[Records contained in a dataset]
----
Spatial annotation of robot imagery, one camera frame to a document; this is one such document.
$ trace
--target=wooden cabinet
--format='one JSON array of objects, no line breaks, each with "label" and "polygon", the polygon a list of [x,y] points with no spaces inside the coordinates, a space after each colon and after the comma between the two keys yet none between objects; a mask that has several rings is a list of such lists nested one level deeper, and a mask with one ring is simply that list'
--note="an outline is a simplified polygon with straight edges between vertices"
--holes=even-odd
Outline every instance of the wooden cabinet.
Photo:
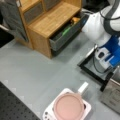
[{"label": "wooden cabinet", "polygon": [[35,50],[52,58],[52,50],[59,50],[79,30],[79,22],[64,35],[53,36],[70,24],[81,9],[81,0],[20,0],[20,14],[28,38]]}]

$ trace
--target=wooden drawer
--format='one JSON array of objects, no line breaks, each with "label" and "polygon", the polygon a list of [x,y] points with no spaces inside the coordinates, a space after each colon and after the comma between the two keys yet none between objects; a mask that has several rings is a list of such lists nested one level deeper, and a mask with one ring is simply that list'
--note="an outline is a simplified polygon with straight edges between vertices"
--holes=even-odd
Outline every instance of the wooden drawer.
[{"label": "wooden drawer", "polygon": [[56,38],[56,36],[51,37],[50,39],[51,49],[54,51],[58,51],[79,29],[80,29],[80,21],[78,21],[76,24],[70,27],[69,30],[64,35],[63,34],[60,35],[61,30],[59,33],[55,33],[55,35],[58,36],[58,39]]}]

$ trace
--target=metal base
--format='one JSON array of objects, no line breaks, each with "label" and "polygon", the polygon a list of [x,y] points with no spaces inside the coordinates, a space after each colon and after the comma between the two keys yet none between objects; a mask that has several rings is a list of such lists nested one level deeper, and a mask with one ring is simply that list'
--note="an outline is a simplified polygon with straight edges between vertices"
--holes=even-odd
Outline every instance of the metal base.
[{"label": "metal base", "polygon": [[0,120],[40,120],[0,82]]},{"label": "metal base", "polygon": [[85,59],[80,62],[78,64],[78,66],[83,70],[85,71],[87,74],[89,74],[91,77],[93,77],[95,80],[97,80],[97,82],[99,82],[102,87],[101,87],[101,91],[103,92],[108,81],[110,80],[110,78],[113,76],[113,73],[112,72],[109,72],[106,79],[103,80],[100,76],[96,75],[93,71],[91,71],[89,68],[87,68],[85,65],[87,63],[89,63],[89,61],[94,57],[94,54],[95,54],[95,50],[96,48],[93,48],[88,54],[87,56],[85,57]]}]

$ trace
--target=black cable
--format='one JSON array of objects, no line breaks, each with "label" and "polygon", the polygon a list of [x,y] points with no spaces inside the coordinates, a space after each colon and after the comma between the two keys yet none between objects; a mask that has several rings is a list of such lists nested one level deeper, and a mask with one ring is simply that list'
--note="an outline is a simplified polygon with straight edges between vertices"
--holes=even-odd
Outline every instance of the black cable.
----
● Work instruction
Return each entry exactly as given. Leave the images out.

● Answer to this task
Spatial annotation of robot imagery, one camera frame to a document; this is one such document.
$ trace
--target=wooden cabinet
--format='one JSON array of objects, no line breaks, each with "label" and "polygon", the polygon a list of [x,y] points with no spaces inside the coordinates, a space after each colon and after the comma between the two keys yet none between objects; a mask that has several rings is a list of such lists nested one level deeper, and a mask with one ring is simply that list'
--note="an outline is a simplified polygon with straight edges between vertices"
--holes=even-odd
Outline every instance of the wooden cabinet.
Photo:
[{"label": "wooden cabinet", "polygon": [[35,50],[52,58],[52,50],[59,50],[79,30],[79,22],[64,35],[53,36],[70,24],[81,9],[81,0],[20,0],[20,14],[28,38]]}]

$ trace
--target=wooden drawer
--format='one JSON array of objects, no line breaks, each with "label" and "polygon", the polygon a list of [x,y] points with no spaces inside the coordinates, a space after each colon and after the comma between the two keys yet none between objects; a mask that has several rings is a list of such lists nested one level deeper, and a mask with one ring is simply that list'
--note="an outline is a simplified polygon with straight edges between vertices"
--holes=even-odd
Outline every instance of the wooden drawer.
[{"label": "wooden drawer", "polygon": [[56,38],[56,36],[51,37],[50,39],[51,49],[54,51],[58,51],[79,29],[80,29],[80,21],[78,21],[76,24],[70,27],[69,30],[64,35],[63,34],[60,35],[61,30],[59,33],[55,33],[55,35],[58,36],[58,39]]}]

$ trace
--target=metal base
--format='one JSON array of objects, no line breaks, each with "label" and "polygon", the polygon a list of [x,y] points with no spaces inside the coordinates, a space after each colon and after the comma between the two keys yet none between objects; a mask that has several rings is a list of such lists nested one level deeper, and a mask with one ring is simply that list'
--note="an outline is a simplified polygon with straight edges between vertices"
--holes=even-odd
Outline every instance of the metal base.
[{"label": "metal base", "polygon": [[0,120],[40,120],[0,82]]},{"label": "metal base", "polygon": [[85,59],[80,62],[78,64],[78,66],[83,70],[85,71],[87,74],[89,74],[91,77],[93,77],[95,80],[97,80],[97,82],[99,82],[102,87],[101,87],[101,91],[103,92],[108,81],[110,80],[110,78],[113,76],[113,73],[112,72],[109,72],[106,79],[103,80],[100,76],[96,75],[93,71],[91,71],[89,68],[87,68],[85,65],[87,63],[89,63],[89,61],[94,57],[94,54],[95,54],[95,50],[96,48],[93,48],[88,54],[87,56],[85,57]]}]

$ trace
--target=black cable
--format='one JSON array of objects, no line breaks, each with "label" and "polygon", the polygon a list of [x,y] points with no spaces inside the coordinates, a space after each colon and after the comma between the two keys yet none between objects; a mask that has several rings is a list of such lists nested one level deeper, and a mask with one ring is simply that list'
--note="an outline is a simplified polygon with straight edges between vertices"
--holes=even-odd
Outline every instance of the black cable.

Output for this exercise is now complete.